START Provided material

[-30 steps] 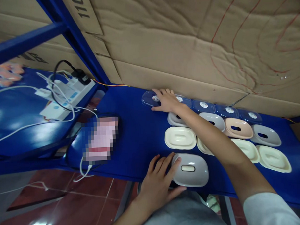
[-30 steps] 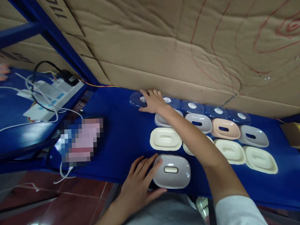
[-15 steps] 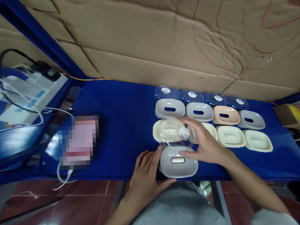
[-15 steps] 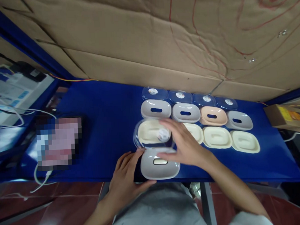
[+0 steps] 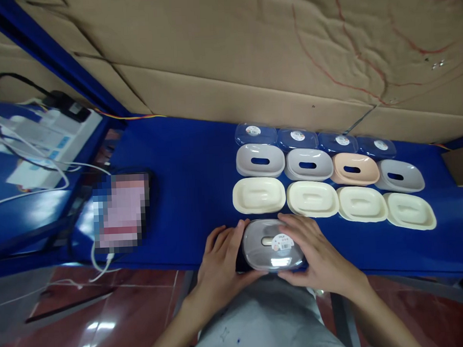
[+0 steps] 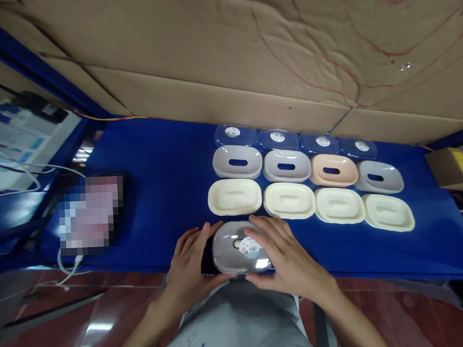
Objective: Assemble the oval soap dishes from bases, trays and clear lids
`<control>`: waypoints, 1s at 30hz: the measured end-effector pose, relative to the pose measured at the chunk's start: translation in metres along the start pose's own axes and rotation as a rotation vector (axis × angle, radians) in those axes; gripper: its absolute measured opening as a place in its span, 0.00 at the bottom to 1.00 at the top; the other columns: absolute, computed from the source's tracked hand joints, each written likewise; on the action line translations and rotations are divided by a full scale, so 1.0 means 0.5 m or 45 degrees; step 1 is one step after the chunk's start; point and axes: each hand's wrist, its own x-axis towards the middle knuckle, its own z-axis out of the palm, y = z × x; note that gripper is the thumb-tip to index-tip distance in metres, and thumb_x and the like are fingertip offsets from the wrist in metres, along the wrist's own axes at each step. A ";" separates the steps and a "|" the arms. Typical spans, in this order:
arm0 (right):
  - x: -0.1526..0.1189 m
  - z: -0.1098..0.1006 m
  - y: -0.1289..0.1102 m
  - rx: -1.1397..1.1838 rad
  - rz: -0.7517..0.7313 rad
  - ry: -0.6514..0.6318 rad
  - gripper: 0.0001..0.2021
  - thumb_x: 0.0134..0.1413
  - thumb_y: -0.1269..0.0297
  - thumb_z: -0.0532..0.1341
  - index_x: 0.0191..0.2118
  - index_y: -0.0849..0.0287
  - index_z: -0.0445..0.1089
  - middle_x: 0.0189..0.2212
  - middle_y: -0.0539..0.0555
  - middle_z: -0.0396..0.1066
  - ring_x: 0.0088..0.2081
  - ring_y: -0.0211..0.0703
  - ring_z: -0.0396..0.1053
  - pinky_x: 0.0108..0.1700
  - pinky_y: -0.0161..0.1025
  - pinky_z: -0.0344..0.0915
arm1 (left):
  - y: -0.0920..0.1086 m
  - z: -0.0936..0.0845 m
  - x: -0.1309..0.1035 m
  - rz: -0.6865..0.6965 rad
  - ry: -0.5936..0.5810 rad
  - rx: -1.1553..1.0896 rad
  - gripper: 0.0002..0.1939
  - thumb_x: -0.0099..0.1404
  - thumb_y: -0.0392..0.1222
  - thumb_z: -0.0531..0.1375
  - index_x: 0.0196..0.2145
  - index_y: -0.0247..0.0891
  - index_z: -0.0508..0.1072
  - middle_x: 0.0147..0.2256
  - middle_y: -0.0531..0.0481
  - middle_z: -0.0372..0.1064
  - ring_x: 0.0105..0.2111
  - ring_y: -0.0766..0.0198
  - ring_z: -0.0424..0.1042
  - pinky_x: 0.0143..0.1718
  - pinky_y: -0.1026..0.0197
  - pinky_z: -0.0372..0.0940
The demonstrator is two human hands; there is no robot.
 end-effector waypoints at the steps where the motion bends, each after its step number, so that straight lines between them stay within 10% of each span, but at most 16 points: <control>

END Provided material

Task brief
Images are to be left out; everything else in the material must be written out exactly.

Worked solution
[-30 steps] 
[-30 steps] 
[-15 steps] 
[-15 steps] 
[+0 steps] 
[+0 steps] 
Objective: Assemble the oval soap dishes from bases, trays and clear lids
`<control>`: waypoints, 1s at 30hz: the measured end-effector pose, relative to the pose measured at the chunk's start: translation in metres along the start pose's own axes and rotation as a rotation vector (axis × angle, radians) in those axes; gripper: its absolute measured opening as a place in its span, 0.00 at the bottom to 1.00 at the top; the other columns: absolute, computed from the source's tracked hand joints, each written likewise; on the action line translations and rotations are divided by a full scale, so 1.0 means 0.5 m or 45 degrees; step 1 is one step after the chunk's start; point and axes: each hand's wrist, its own x-axis towards the middle knuckle, its own z-axis out of the palm, y = z × x; note that gripper is the thumb-tip to index-tip distance in metres, and thumb_x and the like are fingertip offsets from the wrist in metres, along the wrist's own axes at each step. A ";" separates the steps and a "|" the arms. Typical spans, in this order:
arm0 (right):
  - x: -0.1526..0.1189 m
  - z: -0.1098..0.1006 m
  - y: -0.1289..0.1102 m
  - rx: -1.1397..1.1838 rad
  - rz: -0.7517..0.7313 rad
  - ry: -0.6514..0.6318 rad
  - gripper: 0.0001..0.2021
  - thumb_x: 0.0134..0.1413
  - thumb_y: -0.1269..0.0297
  - thumb_z: -0.0532..0.1341
  - index_x: 0.0191..0.2118
  - index_y: -0.0849..0.0287
  - index_z: -0.0445..0.1089
  - middle_x: 0.0189..0.2212
  - middle_y: -0.0539..0.0555
  - middle_z: -0.0396..0.1066
  - ring_x: 0.0088..0.2081
  - ring_y: -0.0211..0.0703
  - ring_z: -0.0396..0.1053
  - pinky_x: 0.0108..0.1700
  - pinky_y: -0.0161..0.1025
  - pinky_z: -0.0344..0.0915
arm1 (left):
  - y: -0.0920..0.1086 m
  - z: -0.0936..0.0845 m
  - x: -0.1309..0.1035 m
  - rz: -0.6865..0.6965 rad
  - ry: -0.5936..0.5810 rad
  - rx: -1.1553..1.0896 rad
  - gripper: 0.0002..0.1939
  - thumb_x: -0.0099..0.1404
  - thumb_y: -0.0392..0.1222
  - thumb_z: -0.0531..0.1375
  - index_x: 0.0196..0.2145
  - index_y: -0.0247..0.0891
  - index_z: -0.0508..0.1072
  - middle_x: 0.0147..0.2256
  - middle_y: -0.0531..0.0481
  - middle_z: -0.0372..0.1064
  - ring_x: 0.0105..0.2111
  - ring_y: -0.0766..0.0198
  - ring_z: -0.0424..0.1042
  - pinky_x: 0.0143..0.1718
  - pinky_y: -0.1026..0.0197
  - pinky_z: -0.0372..0.0940
The demonstrator is two human hands; there is no robot.
 end-effector waypoints at the steps where the motion bends, each after its step number, so that straight lines between them stay within 10% of each span, but at most 16 points: <control>

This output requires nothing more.